Testimonios sobre la esperanza
«Nunca vi al siervo de Dios perder la calma que posee la persona que quiere en todo la voluntad de Dios» (T.13).
«No le abatía ningún incidente o fracaso. Su serenidad era siempre la misma. Su confianza en Dios no tenía límites. Nos recordaba que nada ocurre sin el permiso de nuestro Padre que nos ama, que sabrá rendirnos justicia, si confiamos en él» (T. 17).
«No se desanimaba nunca, al contrario, entre más dificultades tenía, más confianza tenía. Todos los hermanos han testificado de esto: se decía que hablaba con el buen Dios» (L.P.O).
«He escuchado muchas veces al hermano Francisco repetir: « Esperemos en la gran bondad de Dios para llegar al cielo, allí se nos recompensará de las penas que hubiésemos padecido aquí abajo» (T364).
«Decía: ‘El Hijo ama al Padre con amor puro, pero el esclavo por temor. ¡Qué gloria me prepara Dios para la eternidad ! ¡Oh amor! » (T.84).
«Buscaba ante el Santísimo Sacramento la solución a sus dificultades» (T.9).
«Sé que debido a su confianza en Dios el hermano Francisco no se desanimaba nunca. En caso de fracaso esperaba el momento de Dios» (T.63).
«Su confianza en Dios le permitía caminar con valor a pesar de su naturaleza humilde... Y esta confianza tan viva, él la sabía comunicar a los demás» (T.64).
«En sus cartas sabía inspirar la confianza a los demás rechazando los temores exagerados o ilusorios. Tenía muchas máximas en sus notas sobre la confianza y se servía como si fuese un arsenal» (T.84).
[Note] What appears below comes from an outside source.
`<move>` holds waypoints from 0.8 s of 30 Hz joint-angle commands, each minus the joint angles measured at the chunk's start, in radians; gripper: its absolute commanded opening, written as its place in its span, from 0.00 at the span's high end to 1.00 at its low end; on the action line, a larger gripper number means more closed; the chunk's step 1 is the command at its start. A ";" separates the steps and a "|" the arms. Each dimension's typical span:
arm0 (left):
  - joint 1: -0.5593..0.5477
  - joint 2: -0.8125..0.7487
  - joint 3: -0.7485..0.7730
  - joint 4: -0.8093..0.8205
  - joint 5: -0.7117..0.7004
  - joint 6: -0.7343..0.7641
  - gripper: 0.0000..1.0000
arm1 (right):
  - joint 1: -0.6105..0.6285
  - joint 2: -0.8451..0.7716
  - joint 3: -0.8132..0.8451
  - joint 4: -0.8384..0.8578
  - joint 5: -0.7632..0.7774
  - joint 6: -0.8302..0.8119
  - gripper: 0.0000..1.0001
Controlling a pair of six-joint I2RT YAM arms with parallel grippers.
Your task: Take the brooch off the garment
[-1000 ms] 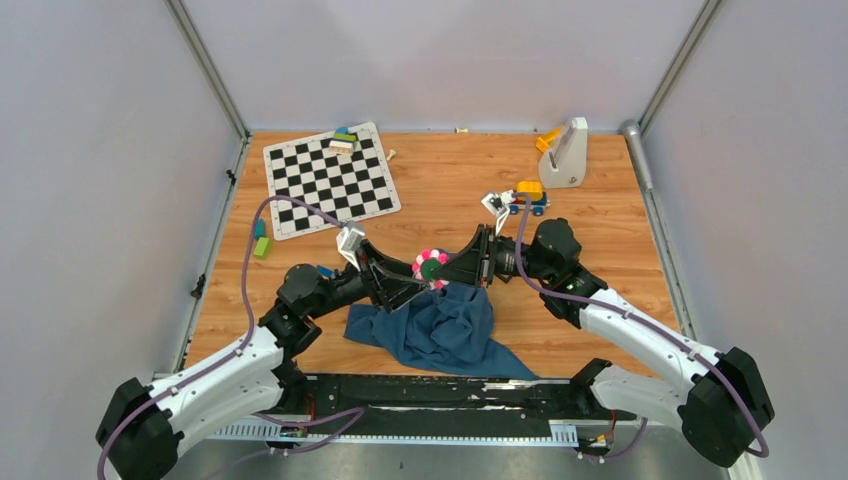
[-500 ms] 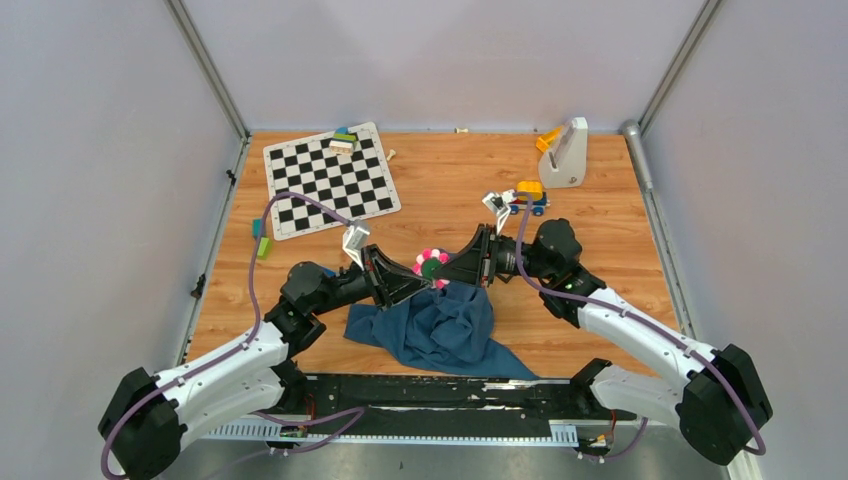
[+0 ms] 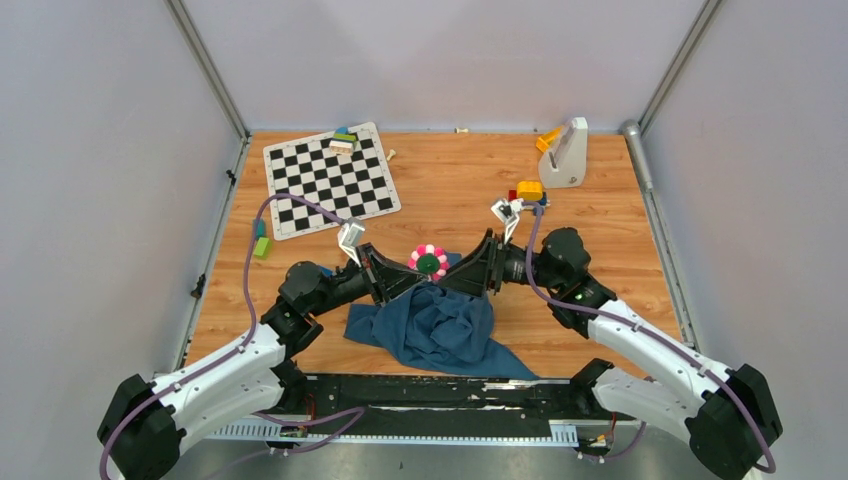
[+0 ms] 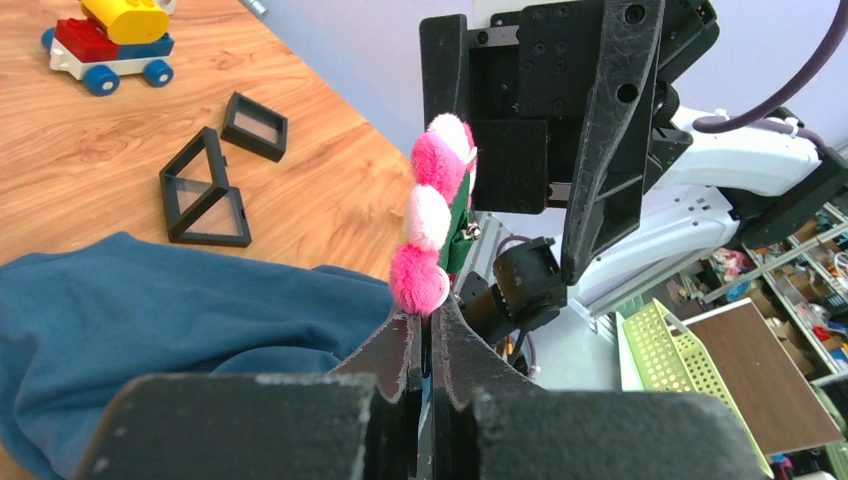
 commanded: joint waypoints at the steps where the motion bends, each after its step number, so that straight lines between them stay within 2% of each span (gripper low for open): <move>1: 0.005 -0.010 0.010 0.026 -0.004 -0.025 1.00 | 0.004 -0.054 -0.018 -0.063 0.066 -0.078 0.42; 7: 0.005 0.001 0.015 0.054 0.011 -0.077 1.00 | 0.004 -0.069 -0.075 -0.076 0.142 -0.139 0.44; 13: 0.005 0.050 0.017 0.131 0.048 -0.141 1.00 | 0.025 -0.017 -0.081 -0.036 0.175 -0.173 0.42; 19: 0.005 0.092 0.011 0.181 0.063 -0.166 1.00 | 0.067 0.035 -0.049 -0.001 0.172 -0.181 0.42; 24: 0.005 0.093 0.011 0.163 0.055 -0.154 1.00 | 0.070 0.000 -0.060 0.008 0.158 -0.169 0.42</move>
«Fue sobre todo cuando era Superior que se evidenció su esperanza heroica. Muchas veces tuvo que experimentar sobre sus hombros la carga tan pesada del Superior, pero había puesto en Dios toda su confianza» (T.19)
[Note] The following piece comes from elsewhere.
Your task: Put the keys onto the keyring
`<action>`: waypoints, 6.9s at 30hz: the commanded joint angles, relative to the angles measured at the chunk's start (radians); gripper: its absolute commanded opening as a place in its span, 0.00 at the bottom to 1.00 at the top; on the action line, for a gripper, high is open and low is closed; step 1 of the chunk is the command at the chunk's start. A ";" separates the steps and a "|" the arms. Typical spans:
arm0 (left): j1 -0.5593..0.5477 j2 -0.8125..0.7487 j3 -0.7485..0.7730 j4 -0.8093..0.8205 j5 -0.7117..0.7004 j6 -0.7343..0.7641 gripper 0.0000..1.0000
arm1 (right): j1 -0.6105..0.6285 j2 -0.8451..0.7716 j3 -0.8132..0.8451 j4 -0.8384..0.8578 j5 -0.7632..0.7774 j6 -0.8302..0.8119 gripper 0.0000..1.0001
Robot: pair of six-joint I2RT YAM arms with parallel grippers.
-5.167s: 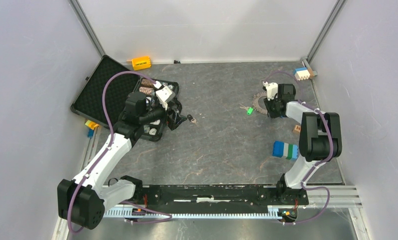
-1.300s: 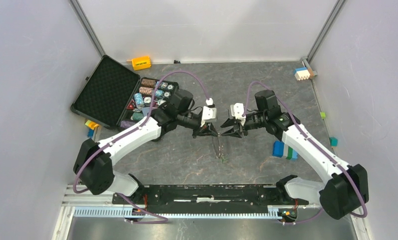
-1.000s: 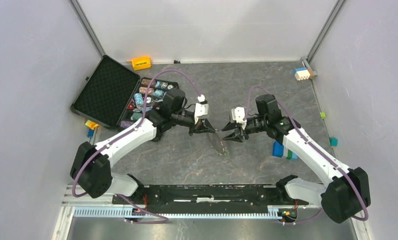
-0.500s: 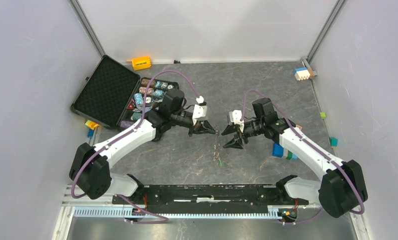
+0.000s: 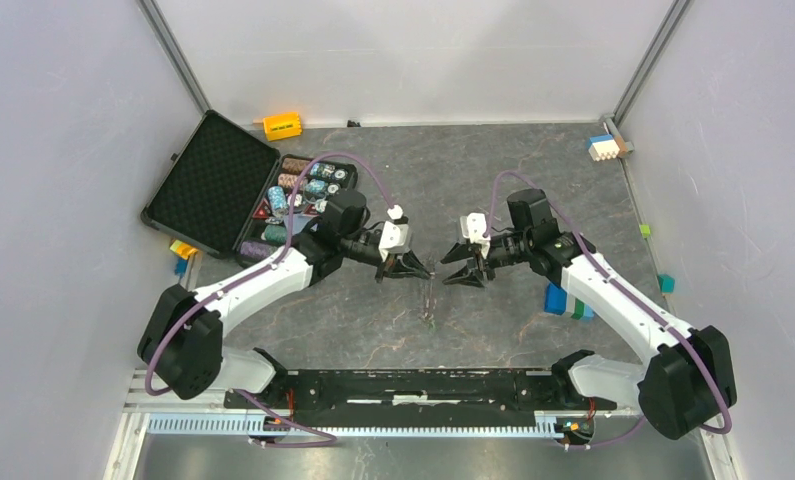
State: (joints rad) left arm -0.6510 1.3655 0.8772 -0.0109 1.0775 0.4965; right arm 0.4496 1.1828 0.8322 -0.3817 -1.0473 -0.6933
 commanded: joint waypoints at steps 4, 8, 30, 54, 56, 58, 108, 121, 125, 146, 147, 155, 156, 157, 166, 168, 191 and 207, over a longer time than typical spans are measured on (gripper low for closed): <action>0.001 -0.018 -0.059 0.312 0.029 -0.160 0.02 | 0.001 -0.013 -0.025 0.129 -0.080 0.097 0.47; 0.001 -0.009 -0.090 0.428 0.016 -0.241 0.02 | 0.003 0.000 -0.031 0.138 -0.091 0.105 0.42; 0.001 0.002 -0.086 0.364 -0.043 -0.181 0.02 | 0.002 -0.013 0.007 0.155 -0.046 0.119 0.00; 0.000 -0.018 0.243 -0.328 -0.211 0.154 0.59 | 0.111 0.018 0.186 -0.124 0.285 -0.043 0.00; -0.001 -0.013 0.258 -0.337 -0.200 0.131 0.55 | 0.123 0.025 0.195 -0.126 0.301 -0.040 0.00; -0.002 -0.007 0.262 -0.336 -0.182 0.113 0.50 | 0.129 0.028 0.204 -0.121 0.305 -0.030 0.00; -0.037 -0.027 0.251 -0.380 -0.341 0.081 0.02 | 0.131 -0.056 0.084 0.087 0.274 0.046 0.46; -0.102 -0.011 0.325 -0.493 -0.478 0.086 0.02 | 0.131 -0.020 0.071 0.154 0.235 0.109 0.39; -0.104 -0.009 0.322 -0.488 -0.481 0.083 0.02 | 0.131 -0.023 0.046 0.189 0.191 0.130 0.37; -0.105 -0.023 0.273 -0.432 -0.444 0.071 0.02 | 0.131 0.012 0.011 0.302 0.132 0.219 0.13; -0.105 -0.022 0.272 -0.431 -0.444 0.072 0.02 | 0.130 0.012 0.009 0.306 0.138 0.221 0.07; -0.097 -0.082 0.266 -0.444 -0.446 0.132 0.44 | 0.121 -0.011 -0.018 0.374 0.132 0.242 0.00; -0.090 -0.097 0.263 -0.446 -0.447 0.145 0.52 | 0.116 -0.016 -0.013 0.374 0.115 0.244 0.00; -0.078 -0.109 0.260 -0.446 -0.444 0.148 0.57 | 0.110 -0.019 -0.007 0.389 0.096 0.252 0.00; 0.071 -0.196 0.091 -0.131 -0.198 -0.025 0.67 | 0.060 -0.012 -0.124 0.959 -0.080 0.720 0.00; 0.071 -0.194 0.062 -0.062 -0.149 -0.052 0.64 | 0.058 -0.006 -0.172 1.147 -0.085 0.869 0.00; 0.074 -0.145 -0.018 0.110 0.049 -0.068 0.30 | 0.034 0.040 -0.207 1.306 -0.067 1.013 0.00; 0.086 -0.138 -0.013 0.131 0.067 -0.070 0.26 | 0.031 0.021 -0.162 1.050 -0.049 0.824 0.00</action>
State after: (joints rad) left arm -0.5652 1.2209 0.8589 0.0101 1.1030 0.4889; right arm 0.4858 1.2213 0.6266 0.6548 -1.0988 0.1535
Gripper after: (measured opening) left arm 0.276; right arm 0.006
«En el momento de la muerte del P. Champagnat, en 1840, el hermano Francisco, que la sufrió probablemente más que los otros hermanos que se dejaban llevar por el desánimo, él les regañaba dulcemente, los consolaba y entre otras cosas les decía: “No debemos desesperar... Tengamos confianza en Dios que ha prometido la vida a los que confían en él”... El hermano Francisco ha puesto siempre toda su esperanza en Dios en las numerosas dificultades de su generalato. También en los casos que parecían desesperados... En todas su enfermedades siempre guardó su serenidad debido a su confianza en Dios» (T.8).
«En 1872 yo estaba en el Hermitage. Una tormenta terrible hizo que se desbordara el Gier, un muro del jardín desapareció. Sin embargo, delante de la capilla nos dimos cuenta que las aguas habían disminuido en lo más fuerte de la tormenta. El hermano Francisco había quitado su escapulario, lo había suspendido de su ventana y se había puesto de rodillas delante» (T.64).
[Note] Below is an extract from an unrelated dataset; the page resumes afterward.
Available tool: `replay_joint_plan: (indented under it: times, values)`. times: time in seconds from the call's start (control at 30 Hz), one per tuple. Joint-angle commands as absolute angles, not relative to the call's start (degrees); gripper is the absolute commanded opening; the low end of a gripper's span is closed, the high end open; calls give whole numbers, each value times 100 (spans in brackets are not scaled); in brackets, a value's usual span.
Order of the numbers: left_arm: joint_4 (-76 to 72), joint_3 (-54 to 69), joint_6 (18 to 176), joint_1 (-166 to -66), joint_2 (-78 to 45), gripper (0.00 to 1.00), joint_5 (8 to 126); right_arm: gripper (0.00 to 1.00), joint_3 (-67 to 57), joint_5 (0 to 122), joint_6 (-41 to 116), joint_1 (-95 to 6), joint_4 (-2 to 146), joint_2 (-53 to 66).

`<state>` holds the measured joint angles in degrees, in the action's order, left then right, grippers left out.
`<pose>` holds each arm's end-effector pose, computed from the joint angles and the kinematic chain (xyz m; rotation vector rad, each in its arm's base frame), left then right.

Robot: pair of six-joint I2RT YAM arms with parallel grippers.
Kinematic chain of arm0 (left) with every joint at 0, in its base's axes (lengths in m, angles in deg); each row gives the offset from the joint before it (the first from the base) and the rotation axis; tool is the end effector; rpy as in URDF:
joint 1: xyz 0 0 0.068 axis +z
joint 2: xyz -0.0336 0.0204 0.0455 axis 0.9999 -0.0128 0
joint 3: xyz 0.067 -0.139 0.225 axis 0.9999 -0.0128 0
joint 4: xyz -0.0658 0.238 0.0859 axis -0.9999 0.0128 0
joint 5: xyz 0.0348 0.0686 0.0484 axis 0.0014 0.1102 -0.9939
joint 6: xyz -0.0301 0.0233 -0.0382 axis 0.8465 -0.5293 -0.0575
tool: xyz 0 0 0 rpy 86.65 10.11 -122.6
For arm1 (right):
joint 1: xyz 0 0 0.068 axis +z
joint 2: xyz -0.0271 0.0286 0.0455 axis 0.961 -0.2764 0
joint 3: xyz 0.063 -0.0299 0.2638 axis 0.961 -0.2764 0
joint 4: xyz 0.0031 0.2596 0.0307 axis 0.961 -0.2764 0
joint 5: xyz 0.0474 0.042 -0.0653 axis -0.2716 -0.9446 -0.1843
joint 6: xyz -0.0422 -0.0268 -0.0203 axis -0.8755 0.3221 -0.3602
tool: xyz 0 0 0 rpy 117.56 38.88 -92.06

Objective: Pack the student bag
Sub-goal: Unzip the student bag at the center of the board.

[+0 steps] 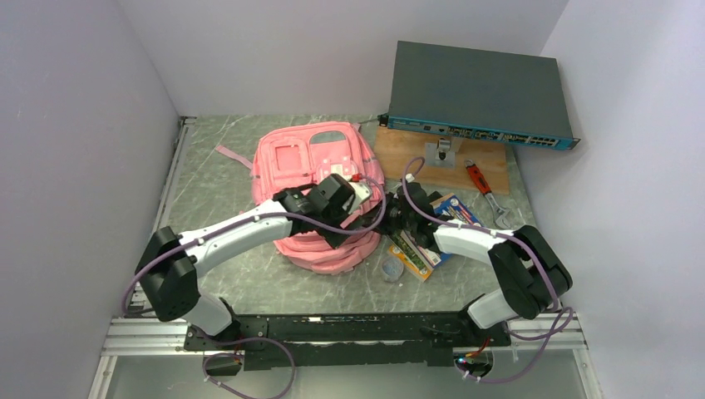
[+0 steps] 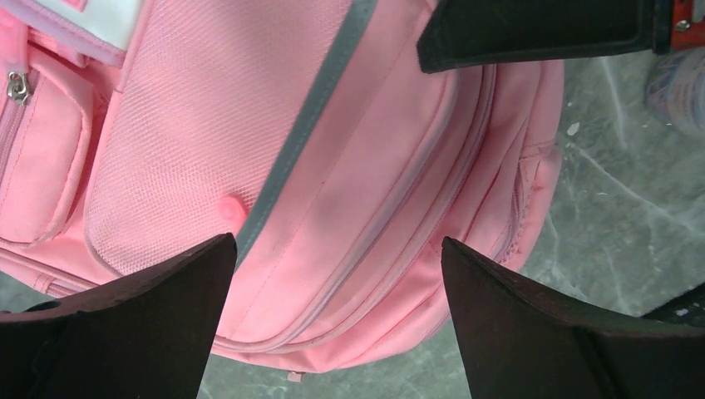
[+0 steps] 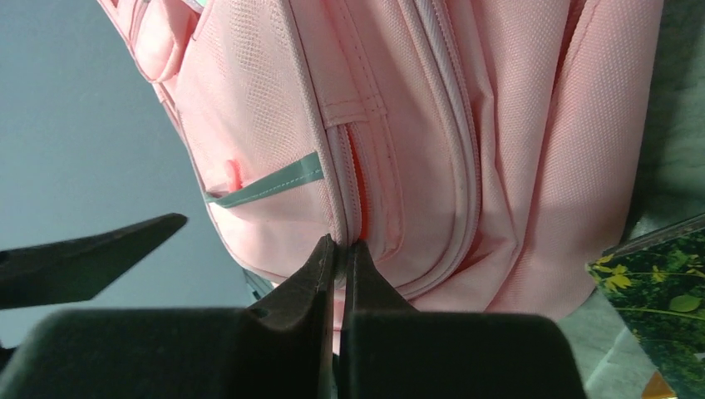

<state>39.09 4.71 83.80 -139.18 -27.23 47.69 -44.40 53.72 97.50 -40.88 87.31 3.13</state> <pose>0.2074 -0.2360 0.2758 1.0220 2.2963 -0.1040 0.2409 0.1677 0.1746 0.5356 2.3640 1.1987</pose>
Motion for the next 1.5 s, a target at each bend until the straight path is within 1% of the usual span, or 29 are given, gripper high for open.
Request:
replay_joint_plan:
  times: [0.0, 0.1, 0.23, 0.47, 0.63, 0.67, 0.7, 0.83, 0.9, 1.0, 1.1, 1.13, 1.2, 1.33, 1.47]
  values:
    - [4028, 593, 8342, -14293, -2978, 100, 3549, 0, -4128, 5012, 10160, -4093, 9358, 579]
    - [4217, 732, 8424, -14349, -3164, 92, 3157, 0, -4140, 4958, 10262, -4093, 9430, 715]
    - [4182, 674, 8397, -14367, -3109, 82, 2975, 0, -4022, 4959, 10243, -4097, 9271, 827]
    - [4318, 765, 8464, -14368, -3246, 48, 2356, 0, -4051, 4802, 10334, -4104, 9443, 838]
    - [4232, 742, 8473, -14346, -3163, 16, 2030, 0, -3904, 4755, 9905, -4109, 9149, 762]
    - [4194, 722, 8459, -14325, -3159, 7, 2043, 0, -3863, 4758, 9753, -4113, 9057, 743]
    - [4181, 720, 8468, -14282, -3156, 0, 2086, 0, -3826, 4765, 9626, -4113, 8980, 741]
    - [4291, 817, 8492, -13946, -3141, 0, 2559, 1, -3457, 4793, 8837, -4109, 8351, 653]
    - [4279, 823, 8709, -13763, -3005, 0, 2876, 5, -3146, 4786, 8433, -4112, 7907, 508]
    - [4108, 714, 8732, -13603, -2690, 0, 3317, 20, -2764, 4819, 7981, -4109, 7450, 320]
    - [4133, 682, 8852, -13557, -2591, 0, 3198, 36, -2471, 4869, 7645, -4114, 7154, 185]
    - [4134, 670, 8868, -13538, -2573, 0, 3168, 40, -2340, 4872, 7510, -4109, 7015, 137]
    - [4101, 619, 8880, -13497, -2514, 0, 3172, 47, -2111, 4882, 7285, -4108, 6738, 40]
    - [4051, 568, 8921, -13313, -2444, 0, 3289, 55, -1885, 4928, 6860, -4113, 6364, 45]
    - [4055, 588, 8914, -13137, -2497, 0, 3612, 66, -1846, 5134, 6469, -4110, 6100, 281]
«Su confianza en Dios era muy grande. En 1846 el hermano Luis-María, asistente, sufrió un ataque que amenazaba su salud. El hermano Francisco fue a la capilla y se arrodilló en adoración ante el Santísimo Sacramento. Cuando regresó, todo peligro había desaparecido» (T.9).

ORACIÓN DE ESPERANZA
Hermano Francisco, para que Dios sea todavía más glorificado en ti, sería para nosotros una alegría que un día te viésemos beatificado.
Ayúdanos hoy a amar al Padre con un amor puro, que el amor del Hijo entre en nuestros corazones.
Ayúdanos a tener confianza en el Padre porque nuestro futuro está ya lleno de su bondad.
Que podamos decir contigo:
« ¡La Buena Madre lo arregla todo! ».
Te agradecemos los ejemplos de esperanza, de confianza y de serenidad que nos das.